TASK PROMPT :: All of the entries should be returned without a single change.

ENTRIES PROVIDED ::
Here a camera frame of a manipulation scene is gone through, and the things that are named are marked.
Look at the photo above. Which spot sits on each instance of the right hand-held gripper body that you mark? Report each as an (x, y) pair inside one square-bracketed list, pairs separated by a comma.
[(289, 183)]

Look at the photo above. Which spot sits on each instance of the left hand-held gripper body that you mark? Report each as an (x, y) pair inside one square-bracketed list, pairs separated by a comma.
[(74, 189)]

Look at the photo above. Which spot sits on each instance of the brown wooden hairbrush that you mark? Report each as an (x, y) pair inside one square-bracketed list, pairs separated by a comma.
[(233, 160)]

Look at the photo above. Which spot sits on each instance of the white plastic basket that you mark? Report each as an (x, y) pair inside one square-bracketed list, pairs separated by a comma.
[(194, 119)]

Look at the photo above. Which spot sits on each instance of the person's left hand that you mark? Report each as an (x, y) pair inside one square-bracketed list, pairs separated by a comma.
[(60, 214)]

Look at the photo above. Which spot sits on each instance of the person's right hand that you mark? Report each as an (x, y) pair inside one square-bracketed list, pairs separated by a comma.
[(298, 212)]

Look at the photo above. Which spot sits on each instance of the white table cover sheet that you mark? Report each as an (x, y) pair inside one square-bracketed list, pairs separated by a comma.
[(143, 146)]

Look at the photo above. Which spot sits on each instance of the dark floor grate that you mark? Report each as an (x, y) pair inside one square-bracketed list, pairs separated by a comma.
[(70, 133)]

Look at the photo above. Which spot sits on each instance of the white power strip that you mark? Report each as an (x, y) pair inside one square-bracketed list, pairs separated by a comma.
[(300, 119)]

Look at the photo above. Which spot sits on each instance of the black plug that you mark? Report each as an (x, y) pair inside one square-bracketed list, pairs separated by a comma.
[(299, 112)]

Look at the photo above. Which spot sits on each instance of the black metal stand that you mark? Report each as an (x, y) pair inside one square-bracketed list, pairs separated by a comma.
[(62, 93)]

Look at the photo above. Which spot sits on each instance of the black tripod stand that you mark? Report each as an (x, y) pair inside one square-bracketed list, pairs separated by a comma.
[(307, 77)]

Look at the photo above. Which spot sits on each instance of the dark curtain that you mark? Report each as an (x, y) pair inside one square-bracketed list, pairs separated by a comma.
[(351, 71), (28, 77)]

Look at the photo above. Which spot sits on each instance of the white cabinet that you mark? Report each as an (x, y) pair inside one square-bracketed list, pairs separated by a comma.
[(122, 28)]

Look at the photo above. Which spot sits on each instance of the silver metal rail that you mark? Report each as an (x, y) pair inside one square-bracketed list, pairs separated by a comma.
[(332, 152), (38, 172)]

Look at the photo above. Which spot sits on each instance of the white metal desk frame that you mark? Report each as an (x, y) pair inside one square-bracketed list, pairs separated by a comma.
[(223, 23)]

TASK ANSWER ::
Here a camera frame of a manipulation scene is gone through, and the things that are named are marked.
Look at the photo above. Which spot sits on each instance of the right hand-held gripper body that you mark? Report each as an (x, y) pair inside one square-bracketed list, pairs separated by a comma.
[(289, 183)]

Look at the photo above. Which spot sits on each instance of the left hand-held gripper body that you mark? Report each as an (x, y) pair inside one square-bracketed list, pairs separated by a comma.
[(74, 189)]

Look at the photo above. Which spot sits on each instance of the brown wooden hairbrush that you mark? Report each as an (x, y) pair inside one square-bracketed list, pairs separated by a comma.
[(233, 160)]

Look at the photo above. Which spot sits on each instance of the white plastic basket that you mark? Report each as an (x, y) pair inside one square-bracketed list, pairs separated by a comma.
[(194, 119)]

Look at the photo above. Which spot sits on each instance of the person's left hand that you mark? Report each as an (x, y) pair inside one square-bracketed list, pairs separated by a comma.
[(60, 214)]

Look at the photo above. Which spot sits on each instance of the person's right hand that you mark? Report each as an (x, y) pair inside one square-bracketed list, pairs separated by a comma.
[(298, 212)]

Look at the photo above. Which spot sits on each instance of the white table cover sheet that you mark? Report each as an (x, y) pair inside one square-bracketed list, pairs separated by a comma.
[(143, 146)]

Look at the photo above. Which spot sits on each instance of the dark floor grate that you mark? Report each as an (x, y) pair inside one square-bracketed list, pairs separated by a comma.
[(70, 133)]

Look at the photo above. Which spot sits on each instance of the white power strip that you mark? Report each as an (x, y) pair inside one square-bracketed list, pairs separated by a comma.
[(300, 119)]

Look at the photo above. Which spot sits on each instance of the black plug that you mark? Report each as an (x, y) pair inside one square-bracketed list, pairs separated by a comma.
[(299, 112)]

Look at the photo above. Which spot sits on each instance of the black metal stand that you mark? Report each as an (x, y) pair inside one square-bracketed list, pairs separated by a comma.
[(62, 93)]

Look at the photo above. Which spot sits on each instance of the black tripod stand that you mark? Report each as an (x, y) pair inside one square-bracketed list, pairs separated by a comma.
[(307, 77)]

Look at the photo above. Which spot sits on each instance of the dark curtain that you mark? Report each as an (x, y) pair inside one square-bracketed list, pairs separated by a comma.
[(351, 71), (28, 77)]

Look at the photo above. Which spot sits on each instance of the white cabinet that you mark? Report each as an (x, y) pair inside one square-bracketed list, pairs separated by a comma.
[(122, 28)]

Look at the photo above. Which spot sits on each instance of the silver metal rail that you mark? Report each as an (x, y) pair inside one square-bracketed list, pairs separated by a comma.
[(332, 152), (38, 172)]

Look at the photo above. Which spot sits on each instance of the white metal desk frame that you mark? Report each as an (x, y) pair inside one square-bracketed list, pairs separated by a comma.
[(223, 23)]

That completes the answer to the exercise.